:: WORK REQUEST ::
Copy all lines in the data that contain the string "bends".

:: SUPPLIED ENTRIES ::

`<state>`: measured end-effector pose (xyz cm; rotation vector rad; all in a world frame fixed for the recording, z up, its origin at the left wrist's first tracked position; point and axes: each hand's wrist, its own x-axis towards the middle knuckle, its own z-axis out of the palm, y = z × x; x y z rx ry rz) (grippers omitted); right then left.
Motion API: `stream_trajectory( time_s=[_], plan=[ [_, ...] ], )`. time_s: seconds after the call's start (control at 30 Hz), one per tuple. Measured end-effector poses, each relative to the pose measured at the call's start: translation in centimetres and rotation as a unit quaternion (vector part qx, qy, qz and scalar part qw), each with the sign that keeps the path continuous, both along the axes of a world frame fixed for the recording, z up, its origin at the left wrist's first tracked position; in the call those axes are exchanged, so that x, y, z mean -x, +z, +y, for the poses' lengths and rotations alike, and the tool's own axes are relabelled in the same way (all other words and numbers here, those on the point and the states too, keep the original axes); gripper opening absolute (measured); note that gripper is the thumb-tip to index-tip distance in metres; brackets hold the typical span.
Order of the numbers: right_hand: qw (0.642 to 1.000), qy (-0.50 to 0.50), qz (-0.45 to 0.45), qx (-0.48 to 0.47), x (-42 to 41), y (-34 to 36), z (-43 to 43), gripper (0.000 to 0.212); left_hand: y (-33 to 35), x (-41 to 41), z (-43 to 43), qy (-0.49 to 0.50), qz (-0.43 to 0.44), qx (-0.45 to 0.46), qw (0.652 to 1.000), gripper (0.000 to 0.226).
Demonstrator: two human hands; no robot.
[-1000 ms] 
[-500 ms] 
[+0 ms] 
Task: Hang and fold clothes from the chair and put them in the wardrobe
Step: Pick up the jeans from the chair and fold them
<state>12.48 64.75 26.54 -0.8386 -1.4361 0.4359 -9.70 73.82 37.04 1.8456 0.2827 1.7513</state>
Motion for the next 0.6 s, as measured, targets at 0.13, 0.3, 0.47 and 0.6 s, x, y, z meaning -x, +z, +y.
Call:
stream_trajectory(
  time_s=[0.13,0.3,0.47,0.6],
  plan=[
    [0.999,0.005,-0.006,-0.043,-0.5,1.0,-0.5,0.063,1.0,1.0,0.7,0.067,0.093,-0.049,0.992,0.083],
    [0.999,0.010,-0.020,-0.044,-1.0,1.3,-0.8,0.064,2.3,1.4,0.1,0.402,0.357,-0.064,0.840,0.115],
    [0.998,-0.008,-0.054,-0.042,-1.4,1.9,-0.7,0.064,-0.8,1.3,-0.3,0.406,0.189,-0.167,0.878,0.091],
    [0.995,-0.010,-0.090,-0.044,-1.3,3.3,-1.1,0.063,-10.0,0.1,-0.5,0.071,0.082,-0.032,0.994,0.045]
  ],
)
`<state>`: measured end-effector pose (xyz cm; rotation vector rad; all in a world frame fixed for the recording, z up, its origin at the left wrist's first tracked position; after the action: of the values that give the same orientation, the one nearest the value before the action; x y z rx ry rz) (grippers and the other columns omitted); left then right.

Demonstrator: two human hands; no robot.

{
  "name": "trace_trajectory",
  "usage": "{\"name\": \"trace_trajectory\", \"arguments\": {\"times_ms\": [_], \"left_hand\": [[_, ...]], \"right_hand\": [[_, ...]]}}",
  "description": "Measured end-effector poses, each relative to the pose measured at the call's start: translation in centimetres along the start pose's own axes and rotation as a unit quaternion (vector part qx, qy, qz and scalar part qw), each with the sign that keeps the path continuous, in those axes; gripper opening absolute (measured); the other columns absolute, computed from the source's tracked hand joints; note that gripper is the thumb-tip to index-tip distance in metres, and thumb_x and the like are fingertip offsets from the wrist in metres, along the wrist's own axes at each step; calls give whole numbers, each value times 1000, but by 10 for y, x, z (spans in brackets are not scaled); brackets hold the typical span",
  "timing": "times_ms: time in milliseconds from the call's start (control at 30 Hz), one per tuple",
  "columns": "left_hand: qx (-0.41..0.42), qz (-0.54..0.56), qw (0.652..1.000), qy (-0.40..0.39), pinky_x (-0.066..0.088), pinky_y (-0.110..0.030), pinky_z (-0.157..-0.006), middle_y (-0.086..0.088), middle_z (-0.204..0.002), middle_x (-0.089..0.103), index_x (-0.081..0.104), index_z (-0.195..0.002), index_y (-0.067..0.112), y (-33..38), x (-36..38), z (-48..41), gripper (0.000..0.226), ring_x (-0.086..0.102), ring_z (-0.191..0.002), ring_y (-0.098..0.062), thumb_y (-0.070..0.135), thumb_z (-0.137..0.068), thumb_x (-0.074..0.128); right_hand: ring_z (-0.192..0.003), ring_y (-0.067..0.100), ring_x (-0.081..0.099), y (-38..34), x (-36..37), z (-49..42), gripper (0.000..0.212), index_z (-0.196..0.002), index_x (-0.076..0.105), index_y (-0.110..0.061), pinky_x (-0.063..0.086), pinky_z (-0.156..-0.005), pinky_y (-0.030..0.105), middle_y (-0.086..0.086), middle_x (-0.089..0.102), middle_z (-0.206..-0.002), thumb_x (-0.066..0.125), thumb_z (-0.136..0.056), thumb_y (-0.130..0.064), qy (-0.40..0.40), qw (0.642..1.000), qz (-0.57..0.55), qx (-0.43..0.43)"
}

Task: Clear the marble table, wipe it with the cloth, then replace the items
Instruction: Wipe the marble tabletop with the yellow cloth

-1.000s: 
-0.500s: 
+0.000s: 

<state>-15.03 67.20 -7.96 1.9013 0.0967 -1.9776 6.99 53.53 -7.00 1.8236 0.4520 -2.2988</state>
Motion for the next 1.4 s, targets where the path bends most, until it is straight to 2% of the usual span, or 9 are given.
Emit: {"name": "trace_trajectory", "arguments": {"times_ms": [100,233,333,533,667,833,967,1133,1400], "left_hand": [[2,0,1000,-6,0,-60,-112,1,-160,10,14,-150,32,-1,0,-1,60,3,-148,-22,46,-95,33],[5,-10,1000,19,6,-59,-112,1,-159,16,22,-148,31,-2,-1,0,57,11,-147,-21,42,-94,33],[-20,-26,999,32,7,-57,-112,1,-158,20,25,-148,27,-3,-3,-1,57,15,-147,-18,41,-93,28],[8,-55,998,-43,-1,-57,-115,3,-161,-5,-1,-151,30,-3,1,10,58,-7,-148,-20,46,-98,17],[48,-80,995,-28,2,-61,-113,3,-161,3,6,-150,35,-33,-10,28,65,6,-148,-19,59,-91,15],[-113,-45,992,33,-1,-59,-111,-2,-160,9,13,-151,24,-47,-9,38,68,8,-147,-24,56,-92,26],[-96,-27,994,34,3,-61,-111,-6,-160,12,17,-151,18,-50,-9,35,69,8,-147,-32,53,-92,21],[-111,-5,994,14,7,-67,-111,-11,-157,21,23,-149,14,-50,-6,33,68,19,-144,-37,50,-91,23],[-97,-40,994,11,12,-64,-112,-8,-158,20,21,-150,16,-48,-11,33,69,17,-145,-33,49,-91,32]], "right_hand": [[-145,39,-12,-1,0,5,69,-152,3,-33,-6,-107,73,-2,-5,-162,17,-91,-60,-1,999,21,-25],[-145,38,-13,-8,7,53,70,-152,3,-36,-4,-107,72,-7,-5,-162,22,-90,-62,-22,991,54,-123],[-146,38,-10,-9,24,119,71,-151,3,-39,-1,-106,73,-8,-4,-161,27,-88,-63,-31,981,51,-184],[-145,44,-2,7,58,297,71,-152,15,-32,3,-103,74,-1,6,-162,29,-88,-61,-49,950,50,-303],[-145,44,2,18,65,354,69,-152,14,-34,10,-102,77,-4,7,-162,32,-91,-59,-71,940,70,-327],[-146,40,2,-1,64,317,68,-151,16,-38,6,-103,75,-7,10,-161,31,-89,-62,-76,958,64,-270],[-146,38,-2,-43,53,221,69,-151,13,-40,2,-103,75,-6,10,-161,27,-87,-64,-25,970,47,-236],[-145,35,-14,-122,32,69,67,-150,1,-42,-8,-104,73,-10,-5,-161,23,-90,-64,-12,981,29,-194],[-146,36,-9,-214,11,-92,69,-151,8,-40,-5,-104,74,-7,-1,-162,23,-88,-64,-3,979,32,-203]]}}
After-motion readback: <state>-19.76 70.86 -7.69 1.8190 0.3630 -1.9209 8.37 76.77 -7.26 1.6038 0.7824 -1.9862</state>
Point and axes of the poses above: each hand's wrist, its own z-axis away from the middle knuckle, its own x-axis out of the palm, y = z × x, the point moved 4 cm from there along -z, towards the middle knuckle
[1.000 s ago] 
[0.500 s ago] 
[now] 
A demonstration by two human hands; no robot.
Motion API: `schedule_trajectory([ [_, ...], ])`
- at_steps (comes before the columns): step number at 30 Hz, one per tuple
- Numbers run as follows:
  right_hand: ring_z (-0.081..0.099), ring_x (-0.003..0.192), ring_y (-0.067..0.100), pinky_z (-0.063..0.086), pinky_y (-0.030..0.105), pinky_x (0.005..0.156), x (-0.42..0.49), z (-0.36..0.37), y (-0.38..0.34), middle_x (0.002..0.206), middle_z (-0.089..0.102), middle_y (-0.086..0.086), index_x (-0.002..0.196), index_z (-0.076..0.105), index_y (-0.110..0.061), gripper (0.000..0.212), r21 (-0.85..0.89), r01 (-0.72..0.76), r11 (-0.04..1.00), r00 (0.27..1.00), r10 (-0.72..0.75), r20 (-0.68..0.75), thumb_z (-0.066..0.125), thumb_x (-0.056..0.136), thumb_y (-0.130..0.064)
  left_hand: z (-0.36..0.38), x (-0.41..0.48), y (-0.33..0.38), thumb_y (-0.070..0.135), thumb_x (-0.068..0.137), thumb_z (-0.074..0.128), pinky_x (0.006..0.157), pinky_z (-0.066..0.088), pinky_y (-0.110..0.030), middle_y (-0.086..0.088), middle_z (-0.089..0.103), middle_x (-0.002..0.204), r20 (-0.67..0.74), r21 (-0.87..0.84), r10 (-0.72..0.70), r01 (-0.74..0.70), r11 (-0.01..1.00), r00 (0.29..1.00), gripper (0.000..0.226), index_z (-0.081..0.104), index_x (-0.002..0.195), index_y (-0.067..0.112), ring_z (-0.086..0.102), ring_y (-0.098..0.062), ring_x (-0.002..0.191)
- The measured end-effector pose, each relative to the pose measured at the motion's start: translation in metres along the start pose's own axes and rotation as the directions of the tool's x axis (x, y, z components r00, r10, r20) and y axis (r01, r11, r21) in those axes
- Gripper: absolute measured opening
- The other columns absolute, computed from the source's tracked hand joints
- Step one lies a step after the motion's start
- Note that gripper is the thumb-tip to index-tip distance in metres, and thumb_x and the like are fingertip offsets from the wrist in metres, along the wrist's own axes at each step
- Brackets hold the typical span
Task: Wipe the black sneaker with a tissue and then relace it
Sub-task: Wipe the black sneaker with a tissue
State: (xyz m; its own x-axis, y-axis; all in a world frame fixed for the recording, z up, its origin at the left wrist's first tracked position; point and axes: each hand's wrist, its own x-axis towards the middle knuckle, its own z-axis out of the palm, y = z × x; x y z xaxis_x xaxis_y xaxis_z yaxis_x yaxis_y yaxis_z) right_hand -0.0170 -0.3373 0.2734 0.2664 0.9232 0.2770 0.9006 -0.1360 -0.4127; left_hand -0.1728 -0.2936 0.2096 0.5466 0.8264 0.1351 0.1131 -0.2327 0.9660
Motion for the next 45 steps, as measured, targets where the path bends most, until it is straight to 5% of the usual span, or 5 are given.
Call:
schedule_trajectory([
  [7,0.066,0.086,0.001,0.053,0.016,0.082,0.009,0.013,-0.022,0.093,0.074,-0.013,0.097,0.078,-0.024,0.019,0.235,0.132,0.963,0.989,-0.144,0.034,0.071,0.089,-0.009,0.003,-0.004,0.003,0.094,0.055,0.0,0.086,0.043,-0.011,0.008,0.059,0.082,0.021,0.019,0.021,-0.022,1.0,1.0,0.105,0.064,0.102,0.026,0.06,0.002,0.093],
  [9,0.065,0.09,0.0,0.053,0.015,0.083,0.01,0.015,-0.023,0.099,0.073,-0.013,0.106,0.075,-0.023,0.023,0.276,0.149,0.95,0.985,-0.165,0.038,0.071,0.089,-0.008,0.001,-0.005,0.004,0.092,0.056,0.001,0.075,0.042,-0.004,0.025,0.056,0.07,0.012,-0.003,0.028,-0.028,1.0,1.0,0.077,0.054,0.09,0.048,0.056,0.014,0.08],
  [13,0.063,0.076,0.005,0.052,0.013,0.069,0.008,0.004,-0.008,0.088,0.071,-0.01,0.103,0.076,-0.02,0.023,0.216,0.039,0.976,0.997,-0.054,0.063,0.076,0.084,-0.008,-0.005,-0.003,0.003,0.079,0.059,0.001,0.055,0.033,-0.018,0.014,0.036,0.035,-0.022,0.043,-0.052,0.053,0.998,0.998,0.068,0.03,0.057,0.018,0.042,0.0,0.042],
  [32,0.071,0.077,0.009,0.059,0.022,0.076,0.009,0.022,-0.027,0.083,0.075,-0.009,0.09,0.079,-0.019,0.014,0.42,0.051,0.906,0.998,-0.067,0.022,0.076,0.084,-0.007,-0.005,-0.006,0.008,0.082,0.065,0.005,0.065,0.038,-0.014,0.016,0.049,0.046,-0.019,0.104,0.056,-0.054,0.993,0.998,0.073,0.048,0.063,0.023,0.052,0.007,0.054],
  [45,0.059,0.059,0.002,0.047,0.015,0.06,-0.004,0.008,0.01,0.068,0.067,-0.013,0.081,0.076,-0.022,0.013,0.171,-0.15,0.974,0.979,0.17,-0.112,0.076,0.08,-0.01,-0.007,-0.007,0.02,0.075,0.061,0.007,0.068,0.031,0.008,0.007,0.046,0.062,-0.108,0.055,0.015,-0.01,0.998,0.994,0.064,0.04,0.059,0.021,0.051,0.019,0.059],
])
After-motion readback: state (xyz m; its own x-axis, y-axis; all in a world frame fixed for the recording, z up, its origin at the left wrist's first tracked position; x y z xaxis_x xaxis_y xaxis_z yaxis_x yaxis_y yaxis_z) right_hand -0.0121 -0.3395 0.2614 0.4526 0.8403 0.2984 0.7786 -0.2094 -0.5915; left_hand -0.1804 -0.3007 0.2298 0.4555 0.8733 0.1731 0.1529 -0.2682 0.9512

:: THE ANSWER ::
Motion for the next 1.4 s, targets where the path bends most, until it is straight to 2% of the usual span, or 9 are given.
Motion for the next 45 steps, as measured, targets where the path bends most, until it is straight to 5% of the usual span, or 5 are given.

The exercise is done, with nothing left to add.